Monday, July 11, 2011


drawing by Priya at the Plum Tree

I wanted to open this post with imagery as it would be rather text heavy other wise. Priya is from India and at one stage studied at the Queensland College of Arts here in Brisbane. She first wrote last year to explain this....maybe I found her wonderful blog first ... I do forget ... I adore her graphic drawings often form nature and of course the seed pods stayed in my mind and I had to post them here.

from tumblr-  click here.

This photograph is by Priya as well as the above drawing ... she wrote and explained it was one of may photographs she had archived at a Tumblr site which was hacked and lost. I can imagine so many beautiful images like this have also disappeared... so I'm very sorry to hear that Priya! You can visit her other tumblr site here.

ON another note today Heather Pierce kindly sent an update on recent material published as the outcome of the Dresden conference 2 weeks ago... called the Dresden Declaration it is part of the work being done in preparation for the Rio + 20 conference next year in July.

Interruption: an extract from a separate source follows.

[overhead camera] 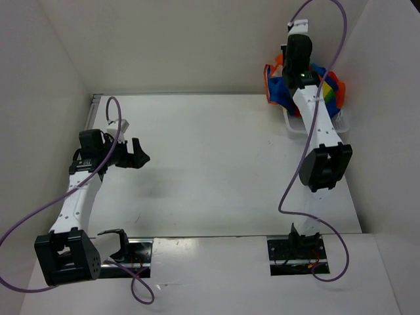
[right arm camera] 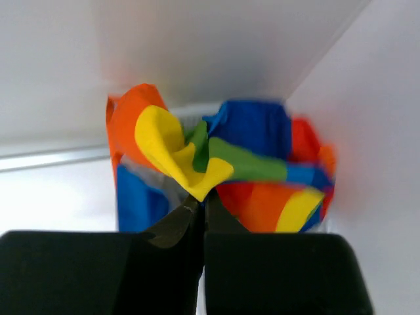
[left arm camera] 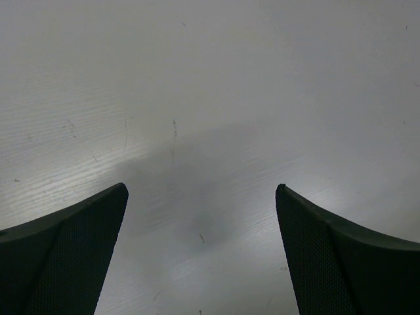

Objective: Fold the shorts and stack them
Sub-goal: Grab the shorts from the pile, then move the shorts to the center of the board

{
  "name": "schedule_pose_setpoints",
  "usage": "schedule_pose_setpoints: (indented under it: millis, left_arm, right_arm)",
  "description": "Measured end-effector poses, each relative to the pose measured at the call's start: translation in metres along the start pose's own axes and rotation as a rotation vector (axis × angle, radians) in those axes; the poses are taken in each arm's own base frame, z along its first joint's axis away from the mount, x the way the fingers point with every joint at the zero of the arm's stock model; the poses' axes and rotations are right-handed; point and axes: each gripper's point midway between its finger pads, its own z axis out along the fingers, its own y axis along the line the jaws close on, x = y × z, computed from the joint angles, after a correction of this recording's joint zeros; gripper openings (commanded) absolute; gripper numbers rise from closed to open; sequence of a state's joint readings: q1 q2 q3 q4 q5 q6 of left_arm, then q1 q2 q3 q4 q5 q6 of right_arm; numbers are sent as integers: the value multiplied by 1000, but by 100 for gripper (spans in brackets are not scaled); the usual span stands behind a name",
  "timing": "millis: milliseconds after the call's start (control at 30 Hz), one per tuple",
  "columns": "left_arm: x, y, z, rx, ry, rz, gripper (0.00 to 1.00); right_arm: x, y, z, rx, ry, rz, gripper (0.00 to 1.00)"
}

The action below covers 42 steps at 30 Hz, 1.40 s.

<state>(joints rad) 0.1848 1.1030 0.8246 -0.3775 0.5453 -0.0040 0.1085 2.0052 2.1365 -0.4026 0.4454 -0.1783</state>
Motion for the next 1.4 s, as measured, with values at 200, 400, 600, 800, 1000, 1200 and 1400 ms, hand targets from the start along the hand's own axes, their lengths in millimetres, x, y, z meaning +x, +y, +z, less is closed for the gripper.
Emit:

Read this detailed Pdf here from the Dresden Delaration. (Full version).

Below is an excerpt.

We, the participants of the international conference "For life, for the future: Biosphere
reserves and climate change", held in Dresden on 27 and 28 June 2011, issue the
following declaration:
Climate change mitigation, adaptation to climate change and the conservation of biological
diversity are among today's key environmental challenges. Rising to these challenges requires
strong political commitment and decisive action worldwide. In many cases we already have the
knowledge and technology to change our development path. We now have to mobilise our
resources and creativity in order to further intensify action towards sustainable development -
including changes in our behaviour.
The International Coordinating Council of the UNESCO "Man and the Biosphere" (MAB)
Programme convened for the first time in 1971 and laid the foundations for a new type of
conservation area - biosphere reserves. It declared the harmonious development of man and
nature to be its key goal. The idea of biosphere reserves has met with growing approval
worldwide and over the past four decades has become a great success. Biosphere reserves
represent a global network of model regions in which sustainable forms of use and options for
adaptation to changing ecological, economic and social conditions can be tested, involving all
The world network of over 560 biosphere reserves in more than 100 countries, established in the
framework of the UNESCO MAB Programme, adds the wealth of experience gathered over 40
years in and with model regions for sustainable development to climate change mitigation and
adaptation, and aims to make a substantial contribution to these processes as well as to the
conservation of biological diversity. We expect current global climate protection measures to
also satisfy the urgent necessities of biodiversity conservation and its sustainable use.
Since its establishment the MAB Programme has pursued innovative approaches in research,
monitoring, education and capacity building, management and in implementing model projects.
These approaches go far beyond nature conservation and are suitable as models for a
sustainable way of life. Biosphere reserves are thus an important element of safeguarding a
liveable earth for the future of generations to come.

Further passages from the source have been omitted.